Funded by a $10 million, five-year grant that's part of a new $30 million intitiative from the National Science Foundation (NSF), Chlipala and fellow principal investigators at Princeton, UPenn and Yale plan to develop integrated tools to eliminate uncertainty from the complex task of software development. A goal beyond the core research is to reshape the industry itself by erasing the gap between researchers, who have made significant strides in the fight against bugs, and educators who are teaching the next generation of programmers and engineers.
“The development of computer systems has benefited tremendously from advances in ways of dividing large systems into smaller parts, comprehensibly, with effective ways of reasoning about how the pieces fit back together,” says Chlipala. “I believe that formal mathematical proofs will be the glue that supports the next generation of increasingly effective system decomposition techniques, lowering the costs of implementing new functionality, to the point where systems that seem impossibly difficult to build today can be constructed routinely.”
The researchers’ initial challenge will be to dissect the overwhelming complexity of modern hardware and software to uncover the factors that determine how various computer components work together. The next step is to develop so-called deep specifications — gritty, precise descriptions of the behavior of software based on formal logic (deductive reasoning, the use of syllogisms and mathematics) — that will enable engineers not only to build bug-free programs but to verify that their programs behave exactly as they should. Hence, the project’s official name, Expeditions in Computing: The Science of Deep Specification (DeepSpec, for short).

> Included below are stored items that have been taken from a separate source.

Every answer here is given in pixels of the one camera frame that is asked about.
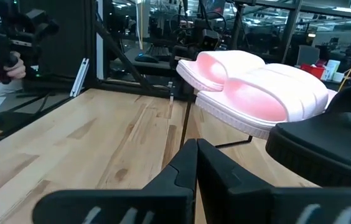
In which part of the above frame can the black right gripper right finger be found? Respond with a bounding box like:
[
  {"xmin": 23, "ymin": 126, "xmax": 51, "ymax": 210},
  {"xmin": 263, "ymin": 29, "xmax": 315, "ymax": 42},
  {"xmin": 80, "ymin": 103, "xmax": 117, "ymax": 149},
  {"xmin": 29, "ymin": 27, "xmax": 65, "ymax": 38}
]
[{"xmin": 197, "ymin": 139, "xmax": 351, "ymax": 224}]

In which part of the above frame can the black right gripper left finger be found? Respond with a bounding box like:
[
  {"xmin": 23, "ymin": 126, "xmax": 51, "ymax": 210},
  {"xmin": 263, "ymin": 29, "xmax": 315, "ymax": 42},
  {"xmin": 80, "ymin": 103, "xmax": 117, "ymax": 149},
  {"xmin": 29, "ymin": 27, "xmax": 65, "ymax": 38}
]
[{"xmin": 32, "ymin": 139, "xmax": 199, "ymax": 224}]

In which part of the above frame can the black foam slide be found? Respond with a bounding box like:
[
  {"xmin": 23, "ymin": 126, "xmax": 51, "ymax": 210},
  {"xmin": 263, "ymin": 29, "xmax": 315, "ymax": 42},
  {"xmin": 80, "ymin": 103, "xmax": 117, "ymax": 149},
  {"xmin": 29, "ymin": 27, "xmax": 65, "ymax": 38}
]
[{"xmin": 264, "ymin": 83, "xmax": 351, "ymax": 188}]

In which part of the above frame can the pink foam slide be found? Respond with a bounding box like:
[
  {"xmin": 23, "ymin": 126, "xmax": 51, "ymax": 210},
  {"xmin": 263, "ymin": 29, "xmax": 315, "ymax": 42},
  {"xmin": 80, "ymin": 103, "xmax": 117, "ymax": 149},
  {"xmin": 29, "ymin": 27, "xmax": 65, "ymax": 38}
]
[
  {"xmin": 195, "ymin": 63, "xmax": 338, "ymax": 140},
  {"xmin": 175, "ymin": 50, "xmax": 266, "ymax": 93}
]

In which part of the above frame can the black computer mouse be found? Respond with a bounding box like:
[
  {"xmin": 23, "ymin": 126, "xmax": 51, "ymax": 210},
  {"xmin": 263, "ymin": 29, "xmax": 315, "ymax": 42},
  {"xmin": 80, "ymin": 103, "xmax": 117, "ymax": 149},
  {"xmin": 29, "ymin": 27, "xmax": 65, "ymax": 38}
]
[{"xmin": 134, "ymin": 53, "xmax": 160, "ymax": 64}]

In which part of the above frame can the red box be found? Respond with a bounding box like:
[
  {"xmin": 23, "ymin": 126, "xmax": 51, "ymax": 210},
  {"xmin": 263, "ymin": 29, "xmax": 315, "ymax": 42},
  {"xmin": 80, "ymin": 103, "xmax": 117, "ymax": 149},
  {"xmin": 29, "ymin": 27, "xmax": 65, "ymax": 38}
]
[{"xmin": 299, "ymin": 63, "xmax": 326, "ymax": 80}]

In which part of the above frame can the black keyboard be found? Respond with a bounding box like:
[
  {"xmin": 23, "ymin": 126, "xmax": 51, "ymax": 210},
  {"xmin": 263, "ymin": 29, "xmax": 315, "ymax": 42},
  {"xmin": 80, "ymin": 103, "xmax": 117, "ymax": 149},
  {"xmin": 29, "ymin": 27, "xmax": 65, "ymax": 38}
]
[{"xmin": 146, "ymin": 44, "xmax": 172, "ymax": 62}]

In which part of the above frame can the large dark monitor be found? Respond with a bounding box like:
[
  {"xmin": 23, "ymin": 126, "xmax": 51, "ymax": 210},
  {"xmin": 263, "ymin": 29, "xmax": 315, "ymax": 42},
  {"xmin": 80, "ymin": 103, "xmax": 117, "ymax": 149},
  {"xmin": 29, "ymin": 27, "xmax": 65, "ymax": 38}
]
[{"xmin": 18, "ymin": 0, "xmax": 97, "ymax": 80}]

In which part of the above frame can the silver metal bracket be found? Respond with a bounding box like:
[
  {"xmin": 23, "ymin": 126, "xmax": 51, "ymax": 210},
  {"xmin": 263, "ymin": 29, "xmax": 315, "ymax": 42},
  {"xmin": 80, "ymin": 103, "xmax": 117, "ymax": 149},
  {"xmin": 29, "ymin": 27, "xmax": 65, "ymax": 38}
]
[{"xmin": 69, "ymin": 57, "xmax": 90, "ymax": 98}]

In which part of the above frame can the black teleoperation handle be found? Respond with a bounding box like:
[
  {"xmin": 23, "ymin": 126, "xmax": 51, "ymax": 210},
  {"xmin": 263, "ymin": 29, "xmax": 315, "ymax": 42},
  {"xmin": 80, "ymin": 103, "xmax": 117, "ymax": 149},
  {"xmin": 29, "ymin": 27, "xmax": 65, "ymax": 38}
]
[{"xmin": 0, "ymin": 0, "xmax": 60, "ymax": 85}]

"This program enables the computing research community to pursue complex problems by supporting large project teams over a longer period of time," said Jim Kurose, NSF’s head for Computer and Information Science and Engineering. "This allows these researchers to pursue bold, ambitious research that moves the needle for not only computer science disciplines, but often many other disciplines as well."
In a way, the project marks a coming of age for an industry in which many practitioners still consider development, especially software writing, as much an art as a science. Software writers often work on isolated tasks, and many don’t bother to annotate their coding in ways that would allow others to learn from their thinking. The weak institutional knowledge base has slowed progress toward a solution to the riddle of unintended consequences, especially in complex situations that involve multiple programs working at the same time.
“I'm betting that deep specifications and proofs will come to fill the kind of role that data abstraction and static type systems fill today,” says Chlipala, who received an NSF CAREER Award in 2012 for related work.
Chlipala and professor Arvind will work on Kami, a system for proving the correctness of hardware designs written in a language called Bluespec.
“Within DeepSpec, we plan to verify hardware implementations that run the software code being verified in other parts of the larger project,” says Chlipala.
Other projects of Chlipala’s aim to support what he calls an “even further-out” style of programming: starting from a deep specification and having a tool build the associated program automatically, with a proof that it will run correctly on the actual hardware.